— Je vais le faire, et en peu de mots: vous avez froid, parce que vous êtes seule; aucun contact n'a encore fait jaillir la flamme du feu qui brûle en vous: vous êtes malade, parce que vous ne connaissez pas le meilleur, le plus noble et le plus doux des sentiments que le ciel ait accordés aux hommes: vous êtes niaise, parce que vous auriez beau souffrir, vous n'inviteriez pas ce sentiment à s'approcher de vous; vous ne feriez même pas un effort pour aller le trouver là où il vous attend.»

Elle plaça de nouveau sa pipe noire entre ses lèvres, et recommença à fumer avec force.

«Vous pourriez dire cela à presque tous ceux qui vivent solitaires et dépendants dans une grande maison.

— Oui, je pourrais le dire; mais serait-ce vrai pour presque tous?

— Pour presque tous ceux qui sont dans ma position.

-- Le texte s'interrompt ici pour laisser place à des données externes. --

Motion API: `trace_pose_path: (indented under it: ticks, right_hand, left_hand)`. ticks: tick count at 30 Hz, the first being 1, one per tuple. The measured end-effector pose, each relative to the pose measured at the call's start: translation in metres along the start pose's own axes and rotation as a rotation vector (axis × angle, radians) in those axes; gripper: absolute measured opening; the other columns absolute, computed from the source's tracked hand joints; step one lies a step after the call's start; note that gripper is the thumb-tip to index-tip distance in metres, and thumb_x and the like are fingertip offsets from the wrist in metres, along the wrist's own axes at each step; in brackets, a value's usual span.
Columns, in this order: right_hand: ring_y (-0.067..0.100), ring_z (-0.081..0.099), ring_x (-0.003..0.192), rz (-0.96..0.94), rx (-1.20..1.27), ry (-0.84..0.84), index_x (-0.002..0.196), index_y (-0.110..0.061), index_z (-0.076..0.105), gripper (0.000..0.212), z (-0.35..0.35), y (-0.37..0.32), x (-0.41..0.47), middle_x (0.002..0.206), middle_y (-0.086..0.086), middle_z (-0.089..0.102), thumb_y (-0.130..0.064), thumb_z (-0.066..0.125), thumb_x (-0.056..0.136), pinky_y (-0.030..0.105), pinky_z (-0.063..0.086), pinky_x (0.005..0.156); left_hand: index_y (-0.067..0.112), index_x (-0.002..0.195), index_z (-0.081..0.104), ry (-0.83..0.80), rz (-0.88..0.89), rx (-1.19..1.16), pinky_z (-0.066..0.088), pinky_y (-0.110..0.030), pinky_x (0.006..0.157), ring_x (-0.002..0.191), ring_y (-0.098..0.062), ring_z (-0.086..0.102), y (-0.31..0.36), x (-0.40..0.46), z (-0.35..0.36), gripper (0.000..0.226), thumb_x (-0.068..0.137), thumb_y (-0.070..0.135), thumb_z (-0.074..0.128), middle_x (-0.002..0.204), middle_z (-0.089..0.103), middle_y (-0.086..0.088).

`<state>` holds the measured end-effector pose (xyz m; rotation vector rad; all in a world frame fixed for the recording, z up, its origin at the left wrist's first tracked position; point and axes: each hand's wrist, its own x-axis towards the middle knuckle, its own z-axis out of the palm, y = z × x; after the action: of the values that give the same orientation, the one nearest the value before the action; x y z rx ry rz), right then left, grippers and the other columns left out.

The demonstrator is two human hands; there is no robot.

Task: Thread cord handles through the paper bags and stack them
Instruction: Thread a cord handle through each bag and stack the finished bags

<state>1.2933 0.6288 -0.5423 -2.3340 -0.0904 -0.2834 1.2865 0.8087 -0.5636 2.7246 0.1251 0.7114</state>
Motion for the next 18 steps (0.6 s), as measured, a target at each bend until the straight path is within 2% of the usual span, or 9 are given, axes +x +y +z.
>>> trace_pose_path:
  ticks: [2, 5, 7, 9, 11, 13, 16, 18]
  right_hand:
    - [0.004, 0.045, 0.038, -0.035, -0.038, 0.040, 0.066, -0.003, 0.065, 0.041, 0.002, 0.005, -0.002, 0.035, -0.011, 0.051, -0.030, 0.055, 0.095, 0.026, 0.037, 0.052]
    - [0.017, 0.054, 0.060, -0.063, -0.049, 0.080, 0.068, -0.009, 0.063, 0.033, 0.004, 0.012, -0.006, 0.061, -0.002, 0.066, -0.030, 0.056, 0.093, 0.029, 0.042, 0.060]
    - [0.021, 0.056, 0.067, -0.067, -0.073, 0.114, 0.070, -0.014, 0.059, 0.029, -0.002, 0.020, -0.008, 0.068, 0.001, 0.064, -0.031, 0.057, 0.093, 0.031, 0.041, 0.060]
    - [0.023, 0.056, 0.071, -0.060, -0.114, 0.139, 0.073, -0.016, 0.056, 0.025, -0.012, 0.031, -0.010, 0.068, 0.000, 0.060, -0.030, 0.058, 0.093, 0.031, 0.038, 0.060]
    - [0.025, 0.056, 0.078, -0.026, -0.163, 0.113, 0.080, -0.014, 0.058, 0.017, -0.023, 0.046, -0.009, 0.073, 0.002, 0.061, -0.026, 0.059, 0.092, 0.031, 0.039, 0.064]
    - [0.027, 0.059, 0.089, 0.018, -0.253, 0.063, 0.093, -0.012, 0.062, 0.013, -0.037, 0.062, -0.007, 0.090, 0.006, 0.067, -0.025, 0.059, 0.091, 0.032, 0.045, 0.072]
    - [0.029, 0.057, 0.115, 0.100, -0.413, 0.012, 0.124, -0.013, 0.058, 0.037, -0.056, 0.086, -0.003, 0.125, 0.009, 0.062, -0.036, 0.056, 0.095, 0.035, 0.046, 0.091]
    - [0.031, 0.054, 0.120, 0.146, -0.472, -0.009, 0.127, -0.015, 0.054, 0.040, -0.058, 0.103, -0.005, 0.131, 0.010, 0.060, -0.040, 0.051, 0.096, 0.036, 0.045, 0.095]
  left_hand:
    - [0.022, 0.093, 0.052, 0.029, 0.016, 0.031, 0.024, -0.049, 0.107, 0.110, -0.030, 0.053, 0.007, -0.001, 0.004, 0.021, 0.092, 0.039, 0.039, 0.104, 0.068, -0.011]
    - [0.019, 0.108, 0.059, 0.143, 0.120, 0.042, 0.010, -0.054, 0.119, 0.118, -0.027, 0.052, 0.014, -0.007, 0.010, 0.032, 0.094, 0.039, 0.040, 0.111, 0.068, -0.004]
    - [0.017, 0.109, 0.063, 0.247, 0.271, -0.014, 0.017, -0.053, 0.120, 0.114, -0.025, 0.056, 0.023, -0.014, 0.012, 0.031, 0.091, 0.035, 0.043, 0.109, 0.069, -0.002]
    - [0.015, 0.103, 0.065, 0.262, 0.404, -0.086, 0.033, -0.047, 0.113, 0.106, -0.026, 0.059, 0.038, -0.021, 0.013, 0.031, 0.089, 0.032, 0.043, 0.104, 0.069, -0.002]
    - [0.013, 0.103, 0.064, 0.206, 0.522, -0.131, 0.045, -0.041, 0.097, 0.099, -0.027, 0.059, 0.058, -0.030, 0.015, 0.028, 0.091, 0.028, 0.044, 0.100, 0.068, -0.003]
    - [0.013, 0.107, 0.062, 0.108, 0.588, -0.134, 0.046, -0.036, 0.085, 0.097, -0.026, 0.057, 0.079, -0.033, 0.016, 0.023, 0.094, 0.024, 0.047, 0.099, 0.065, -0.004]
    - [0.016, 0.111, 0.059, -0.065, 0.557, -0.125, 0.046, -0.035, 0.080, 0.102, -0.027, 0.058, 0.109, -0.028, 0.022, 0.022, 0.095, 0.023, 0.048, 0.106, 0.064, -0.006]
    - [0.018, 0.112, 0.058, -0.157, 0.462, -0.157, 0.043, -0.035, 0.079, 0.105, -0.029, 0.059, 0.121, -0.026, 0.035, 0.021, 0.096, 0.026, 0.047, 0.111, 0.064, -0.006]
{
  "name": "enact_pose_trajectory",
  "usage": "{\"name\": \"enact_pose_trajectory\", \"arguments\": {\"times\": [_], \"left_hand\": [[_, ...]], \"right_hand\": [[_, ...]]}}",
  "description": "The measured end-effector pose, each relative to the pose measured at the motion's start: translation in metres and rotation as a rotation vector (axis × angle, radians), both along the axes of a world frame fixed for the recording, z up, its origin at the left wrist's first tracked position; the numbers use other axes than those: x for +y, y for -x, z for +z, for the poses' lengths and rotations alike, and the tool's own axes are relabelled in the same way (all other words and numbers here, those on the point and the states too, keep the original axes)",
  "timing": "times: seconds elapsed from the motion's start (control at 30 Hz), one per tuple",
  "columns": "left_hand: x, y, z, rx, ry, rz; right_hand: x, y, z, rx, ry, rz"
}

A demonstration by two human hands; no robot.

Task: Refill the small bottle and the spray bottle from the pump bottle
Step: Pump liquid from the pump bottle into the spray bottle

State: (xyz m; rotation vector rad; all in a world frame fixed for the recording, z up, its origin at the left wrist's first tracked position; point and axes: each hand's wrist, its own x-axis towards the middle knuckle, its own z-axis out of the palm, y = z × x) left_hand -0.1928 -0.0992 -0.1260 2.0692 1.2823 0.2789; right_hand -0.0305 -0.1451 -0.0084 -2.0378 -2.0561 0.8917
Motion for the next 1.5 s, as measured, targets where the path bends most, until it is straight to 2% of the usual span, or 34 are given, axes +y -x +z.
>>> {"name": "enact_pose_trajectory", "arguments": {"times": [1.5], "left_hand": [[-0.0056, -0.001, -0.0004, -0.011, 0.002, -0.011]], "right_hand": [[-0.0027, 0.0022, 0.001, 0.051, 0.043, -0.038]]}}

— Oui, dans votre position; mais trouvez-moi une seule personne placée exactement dans votre position.

— Il serait facile d'en trouver mille.

— Je vous dis que vous auriez peine à en trouver une. Si vous saviez quelle est votre situation! bien près du bonheur, au moment de l'atteindre; les éléments en sont prêts; il ne faut qu'un seul mouvement pour les réunir: le hasard les a éloignés les uns des autres; qu'ils soient rapprochés, et le résultat sera beau.

— Je ne comprends pas les énigmes; Je n'ai jamais su les deviner.

— Vous voulez que je parle plus clairement? Montrez-moi la paume de votre main.